* **The data**
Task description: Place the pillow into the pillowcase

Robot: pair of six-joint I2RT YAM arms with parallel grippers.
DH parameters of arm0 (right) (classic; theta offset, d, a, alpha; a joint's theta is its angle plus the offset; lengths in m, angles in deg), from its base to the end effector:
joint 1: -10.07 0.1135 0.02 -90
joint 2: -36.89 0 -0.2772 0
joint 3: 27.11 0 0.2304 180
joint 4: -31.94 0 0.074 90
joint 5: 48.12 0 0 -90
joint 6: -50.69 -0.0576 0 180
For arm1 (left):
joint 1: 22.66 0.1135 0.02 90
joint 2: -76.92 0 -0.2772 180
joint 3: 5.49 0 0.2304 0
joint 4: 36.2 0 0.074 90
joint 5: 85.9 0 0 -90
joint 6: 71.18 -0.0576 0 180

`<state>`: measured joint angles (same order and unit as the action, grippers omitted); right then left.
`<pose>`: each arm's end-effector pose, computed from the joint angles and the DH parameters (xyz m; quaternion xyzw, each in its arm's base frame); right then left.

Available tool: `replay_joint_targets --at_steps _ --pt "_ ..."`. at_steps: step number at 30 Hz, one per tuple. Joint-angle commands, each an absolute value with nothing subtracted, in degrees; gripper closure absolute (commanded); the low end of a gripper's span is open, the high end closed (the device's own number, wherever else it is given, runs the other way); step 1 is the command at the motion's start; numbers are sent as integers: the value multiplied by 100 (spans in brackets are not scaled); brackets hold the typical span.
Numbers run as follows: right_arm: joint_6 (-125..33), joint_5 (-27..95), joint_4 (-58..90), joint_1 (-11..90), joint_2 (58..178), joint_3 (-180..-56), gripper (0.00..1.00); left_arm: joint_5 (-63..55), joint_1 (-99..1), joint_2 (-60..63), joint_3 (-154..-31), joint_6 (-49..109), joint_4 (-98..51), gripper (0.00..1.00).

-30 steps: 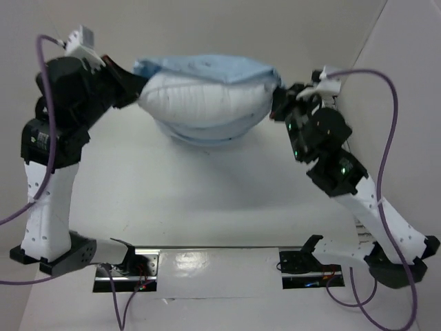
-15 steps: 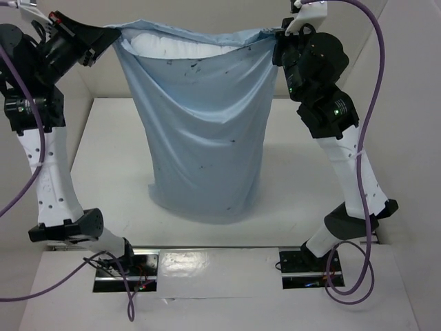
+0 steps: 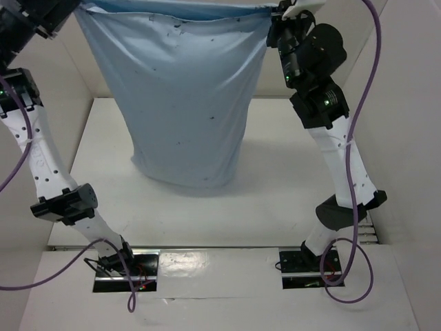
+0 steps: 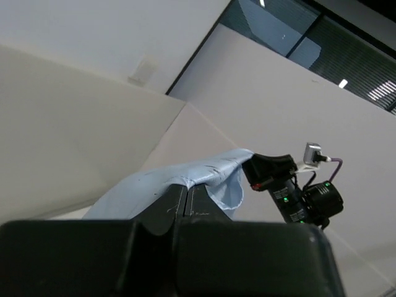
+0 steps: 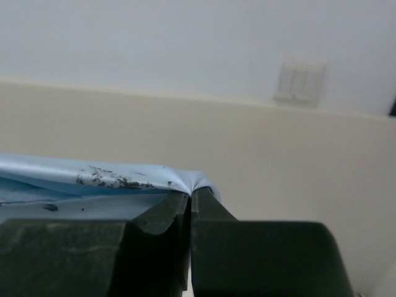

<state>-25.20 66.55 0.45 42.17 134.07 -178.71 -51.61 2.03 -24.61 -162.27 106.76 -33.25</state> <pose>0.2712 0.1417 0.6251 -0.0480 0.5663 0.0107 0.8227 0.2669 0.0703 0.6586 0.0075 0.5264 -0.5673 0.6333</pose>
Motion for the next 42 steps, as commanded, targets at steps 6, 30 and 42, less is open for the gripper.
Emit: replay_joint_targets --at_steps 6,30,42 --pt "-2657 6315 1695 4136 12890 -18177 100 -4328 592 -1492 -15719 11007 -4257 100" --pt "-5864 3038 1200 1746 13578 -18221 100 -5506 -175 -3051 -16358 10714 -4359 100" --pt "-6374 2571 3198 1746 11906 -17034 100 -4987 1469 -1439 -16139 11602 -5319 100"
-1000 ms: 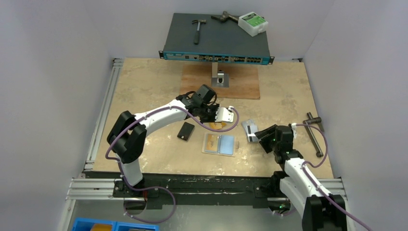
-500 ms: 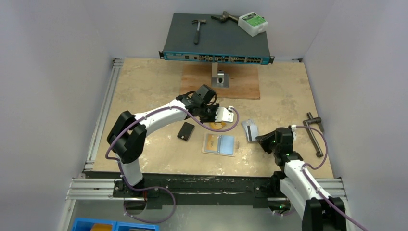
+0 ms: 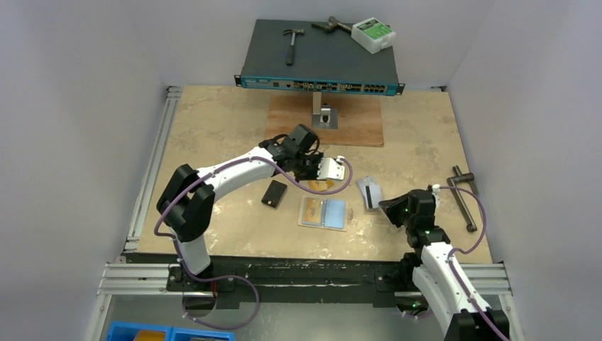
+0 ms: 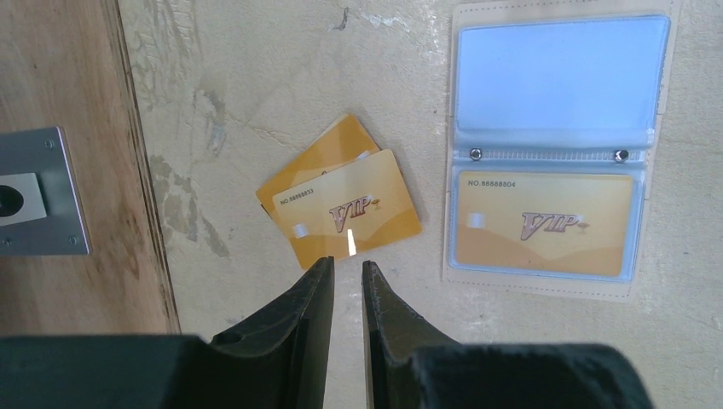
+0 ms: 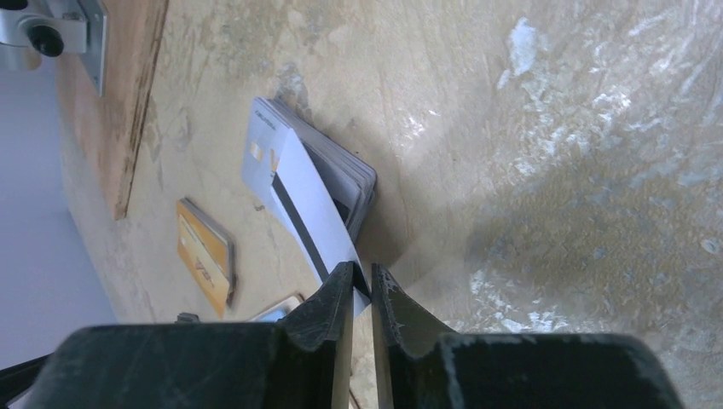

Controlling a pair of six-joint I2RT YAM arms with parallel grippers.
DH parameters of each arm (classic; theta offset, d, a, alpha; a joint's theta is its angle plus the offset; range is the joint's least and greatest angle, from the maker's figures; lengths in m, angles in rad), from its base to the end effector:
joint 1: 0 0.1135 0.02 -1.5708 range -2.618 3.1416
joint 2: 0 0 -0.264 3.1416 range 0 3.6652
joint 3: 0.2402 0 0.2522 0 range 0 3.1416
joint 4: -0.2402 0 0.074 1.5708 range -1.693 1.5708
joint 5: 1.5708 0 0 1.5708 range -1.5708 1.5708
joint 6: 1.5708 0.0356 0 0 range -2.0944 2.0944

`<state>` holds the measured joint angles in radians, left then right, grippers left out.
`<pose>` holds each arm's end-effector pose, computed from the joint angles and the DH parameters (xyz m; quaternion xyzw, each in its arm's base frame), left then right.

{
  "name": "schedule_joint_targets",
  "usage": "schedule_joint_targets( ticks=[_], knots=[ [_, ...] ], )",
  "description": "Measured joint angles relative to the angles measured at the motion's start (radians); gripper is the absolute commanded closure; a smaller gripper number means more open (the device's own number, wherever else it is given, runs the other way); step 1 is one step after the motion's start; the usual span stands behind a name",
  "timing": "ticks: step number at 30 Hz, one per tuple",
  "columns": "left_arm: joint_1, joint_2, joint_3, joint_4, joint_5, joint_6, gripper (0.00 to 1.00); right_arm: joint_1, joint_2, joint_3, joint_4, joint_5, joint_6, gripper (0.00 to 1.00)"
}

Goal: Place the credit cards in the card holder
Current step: Pick up the credit card from the center of the board.

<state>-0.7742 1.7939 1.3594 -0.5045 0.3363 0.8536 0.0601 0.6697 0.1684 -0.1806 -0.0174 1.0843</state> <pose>0.2702 -0.2807 0.2354 0.7170 0.6057 -0.1468 0.3124 0.1415 0.0091 0.1432 0.4391 0.7888 0.2394 0.3572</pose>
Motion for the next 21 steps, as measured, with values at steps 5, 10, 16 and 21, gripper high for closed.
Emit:
schedule_joint_targets(
  ticks=[5, 10, 16, 21],
  knots=[
    [0.0, -0.007, 0.003, -0.013, 0.0, -0.011, 0.81, 0.0, -0.016, 0.035, -0.01, -0.005, -0.016, 0.96],
    [0.0, -0.008, 0.025, -0.05, 0.006, -0.047, 0.81, 0.0, -0.006, 0.076, 0.01, -0.03, -0.061, 0.98],
    [0.005, -0.024, 0.055, -0.085, 0.034, -0.102, 0.81, 0.0, 0.046, 0.116, 0.065, -0.067, -0.118, 1.0],
    [0.009, -0.045, 0.071, -0.104, 0.055, -0.144, 0.81, 0.0, 0.087, 0.146, 0.108, -0.105, -0.16, 1.0]
  ],
)
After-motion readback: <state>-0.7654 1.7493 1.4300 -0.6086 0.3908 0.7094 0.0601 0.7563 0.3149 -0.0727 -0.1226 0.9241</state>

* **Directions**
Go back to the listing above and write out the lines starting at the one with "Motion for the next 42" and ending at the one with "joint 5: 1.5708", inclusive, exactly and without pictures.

* **Expected answer**
Motion for the next 42 steps, as commanded, targets at steps 6, 30 and 42, less is open for the gripper.
Emit: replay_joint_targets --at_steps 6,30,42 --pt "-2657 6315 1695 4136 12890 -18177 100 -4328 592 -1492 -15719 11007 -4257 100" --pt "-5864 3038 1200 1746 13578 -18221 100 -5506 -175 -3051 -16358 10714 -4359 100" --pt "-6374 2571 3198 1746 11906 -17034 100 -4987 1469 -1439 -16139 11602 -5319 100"
-1000 ms: 
-500 ms: 
+0 ms: 
+0 ms: 
+0 ms: 

Controlling a pair of six-joint I2RT YAM arms with parallel grippers.
DH parameters of each arm (classic; theta offset, d, a, alpha; a joint's theta is its angle plus the offset; range is the joint's least and greatest angle, from the maker's figures; lengths in m, angles in rad), from its base to the end effector:
joint 1: 0 0.1135 0.02 -1.5708 range -2.618 3.1416
joint 2: 0 0 -0.264 3.1416 range 0 3.6652
joint 3: 0.2402 0 0.2522 0 range 0 3.1416
joint 4: -0.2402 0 0.074 1.5708 range -1.693 1.5708
joint 5: 1.5708 0 0 1.5708 range -1.5708 1.5708

Nothing else is needed to finish the exercise.